Even for those who would never call themselves libertarian, it is hard to disagree with the argument made by people like Ron Paul that the United States’ huge sums of money spent on foreign proxy wars and militarism could be used instead to pay off the ever-expanding deficit. It is certainly preferable that the national debt be paid off than to see the “defense” industry continue to suckle at the government teat.
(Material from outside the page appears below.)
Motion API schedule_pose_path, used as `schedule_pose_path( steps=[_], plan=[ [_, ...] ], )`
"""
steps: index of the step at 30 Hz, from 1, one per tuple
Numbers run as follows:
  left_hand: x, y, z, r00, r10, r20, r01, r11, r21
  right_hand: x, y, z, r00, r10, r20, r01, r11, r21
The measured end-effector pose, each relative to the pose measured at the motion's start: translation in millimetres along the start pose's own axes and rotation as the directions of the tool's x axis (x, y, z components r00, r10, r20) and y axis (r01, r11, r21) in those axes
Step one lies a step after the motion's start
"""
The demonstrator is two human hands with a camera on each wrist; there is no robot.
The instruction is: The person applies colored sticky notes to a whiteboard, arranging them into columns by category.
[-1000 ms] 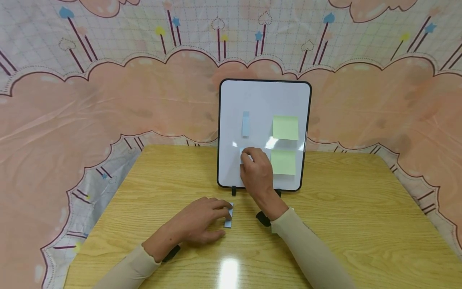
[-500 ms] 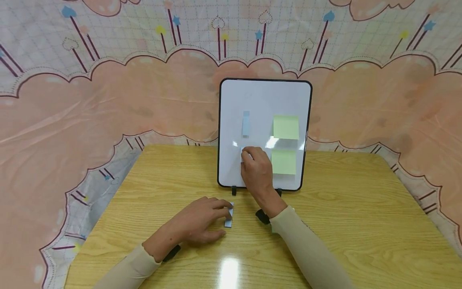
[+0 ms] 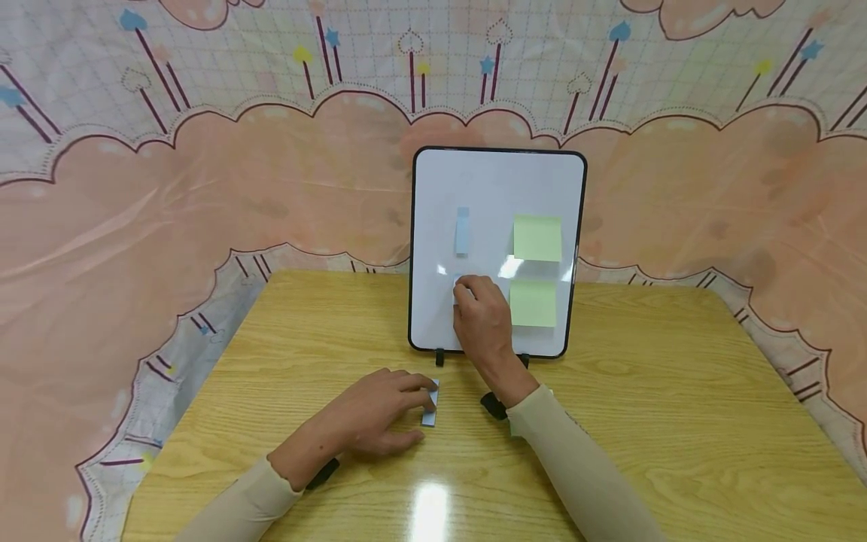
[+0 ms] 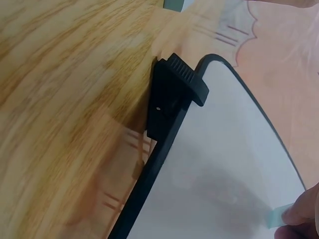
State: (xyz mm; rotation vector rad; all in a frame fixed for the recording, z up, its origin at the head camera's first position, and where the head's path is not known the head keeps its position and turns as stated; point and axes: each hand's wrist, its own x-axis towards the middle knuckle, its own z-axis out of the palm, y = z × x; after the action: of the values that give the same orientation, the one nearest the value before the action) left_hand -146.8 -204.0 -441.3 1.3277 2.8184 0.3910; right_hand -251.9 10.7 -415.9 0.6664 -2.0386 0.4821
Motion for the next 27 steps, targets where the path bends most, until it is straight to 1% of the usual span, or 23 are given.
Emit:
schedule_pose_path(
  steps=[8, 18, 27],
  plan=[
    [-1.0, -0.3, 0.1, 1.000, 0.000, 0.004, 0.000, 1.000, 0.001, -1.1, -0.4, 1.3, 1.000, -0.007, 0.000, 0.007, 1.000, -0.003],
    [-2.5, -0.7, 0.0, 1.000, 0.008, 0.002, -0.008, 1.000, 0.002, -3.6, 0.3, 2.7, 0.999, 0.018, 0.027, -0.018, 1.000, -0.009],
    [-3.3, -0.5, -0.1, 1.000, -0.004, 0.019, 0.004, 1.000, -0.007, -6.3, -0.6, 3.6, 0.998, 0.030, 0.047, -0.030, 1.000, 0.006]
  ],
)
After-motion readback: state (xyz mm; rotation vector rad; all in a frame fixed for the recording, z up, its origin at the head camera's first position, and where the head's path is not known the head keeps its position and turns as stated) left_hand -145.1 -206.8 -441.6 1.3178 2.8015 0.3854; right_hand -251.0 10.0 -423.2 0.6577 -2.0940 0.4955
Indeed, the longer we leave the military-industrial complex in bed with the government, the more entrenched their propaganda machine will become. Minimizing the ability for the military-industrial complex to justify yet another foreign intervention as a pretext to pad their bottom line, the better. Shrinking the size of the government is certainly preferable to metaphorically strangling citizens at home to literally strangle citizens abroad in the name of profit.
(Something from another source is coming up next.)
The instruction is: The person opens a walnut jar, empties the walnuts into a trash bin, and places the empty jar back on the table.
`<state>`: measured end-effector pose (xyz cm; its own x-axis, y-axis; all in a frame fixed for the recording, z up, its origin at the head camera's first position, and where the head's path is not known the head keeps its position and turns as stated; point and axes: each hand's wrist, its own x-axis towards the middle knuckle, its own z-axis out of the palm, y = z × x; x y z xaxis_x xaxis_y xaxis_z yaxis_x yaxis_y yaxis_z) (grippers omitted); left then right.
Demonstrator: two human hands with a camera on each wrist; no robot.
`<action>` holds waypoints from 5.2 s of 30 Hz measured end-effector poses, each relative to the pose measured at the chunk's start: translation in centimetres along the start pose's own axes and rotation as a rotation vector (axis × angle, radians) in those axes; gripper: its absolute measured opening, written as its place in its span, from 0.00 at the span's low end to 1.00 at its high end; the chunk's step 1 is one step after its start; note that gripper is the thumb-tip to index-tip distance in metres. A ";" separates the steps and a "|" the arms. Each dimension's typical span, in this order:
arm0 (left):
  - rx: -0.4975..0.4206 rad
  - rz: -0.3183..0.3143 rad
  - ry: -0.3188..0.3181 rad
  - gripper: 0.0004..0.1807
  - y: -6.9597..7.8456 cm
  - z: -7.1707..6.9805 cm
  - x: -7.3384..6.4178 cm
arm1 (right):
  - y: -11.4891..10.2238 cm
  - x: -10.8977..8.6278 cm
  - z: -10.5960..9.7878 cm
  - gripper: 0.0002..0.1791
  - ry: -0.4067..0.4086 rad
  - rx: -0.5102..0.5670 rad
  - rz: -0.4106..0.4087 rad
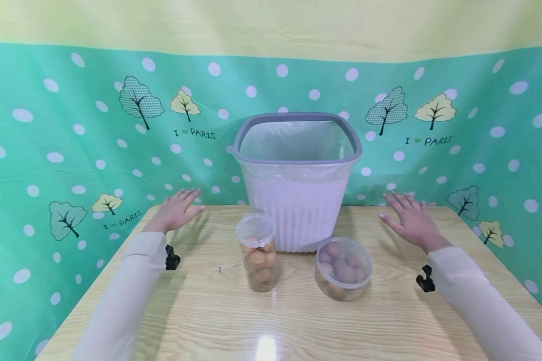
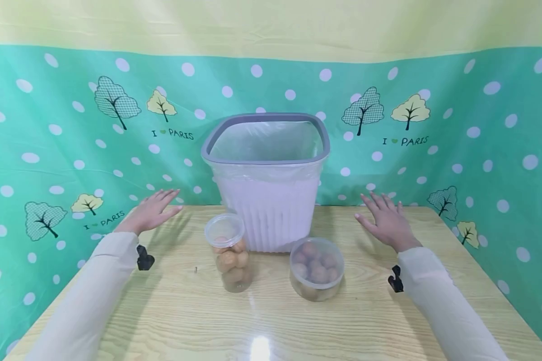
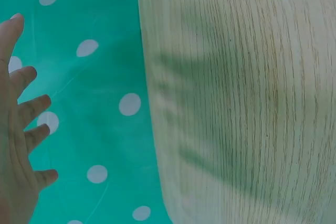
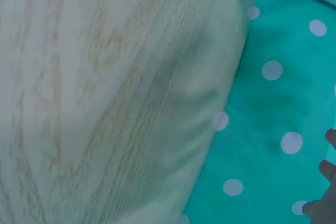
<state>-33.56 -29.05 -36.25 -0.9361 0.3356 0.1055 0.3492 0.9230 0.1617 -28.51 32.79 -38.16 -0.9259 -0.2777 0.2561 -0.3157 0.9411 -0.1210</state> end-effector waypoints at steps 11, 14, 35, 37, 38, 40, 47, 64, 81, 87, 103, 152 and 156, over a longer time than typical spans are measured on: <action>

Perhaps most infuriating is how any mention of reducing the “defense” budget is met with calls of treason, abandoning the troops, and selling out America to its enemies. The Pentagon has so many surplus tanks, APC’s, and the like that they created a program in the late 1990’s that allowed local police departments to gain access to surplus military equipment—this is how the Ferguson police department had Humvees and APC’s with mounted sentry guns. In some instances, the Pentagon has even abandoned surplus military equipment in the deserts of the Middle East, and then wonder how terrorist cells get their weapons.

This debate becomes even more cynical when Republicans who voted for the sequestration—resulting in cuts to federal spending across the board including defense spending—later claimed that Obama was betraying American troops by cutting defense spending by 10% over seven years.

The time has come to stop pretending that the interests of American citizens—and the interests of American troops, for that matter— are less important than those of private military contractors, their allies in Congress, the media, and the thinktank complex. When the Trump administration will soon be running a deficit in excess of a trillion dollars, it is wholly reasonable to suggest that perhaps the hundreds of billions spent on offensive wars, foreign military bases, and defense industry boondoggles should be examined and reallocated.

It is evil that American tax dollars are used to slaughter children in Yemen at the expense of decent healthcare and schools for children in our backyard. In the 20 years since 9/11, it seems we have learned nothing: we still prop up evil regimes across the world at the expense of fiscal sanity in Washington. At the very least, can someone finally audit the Pentagon? Where’s Rand Paul and his selective fiscal outrage when you need him?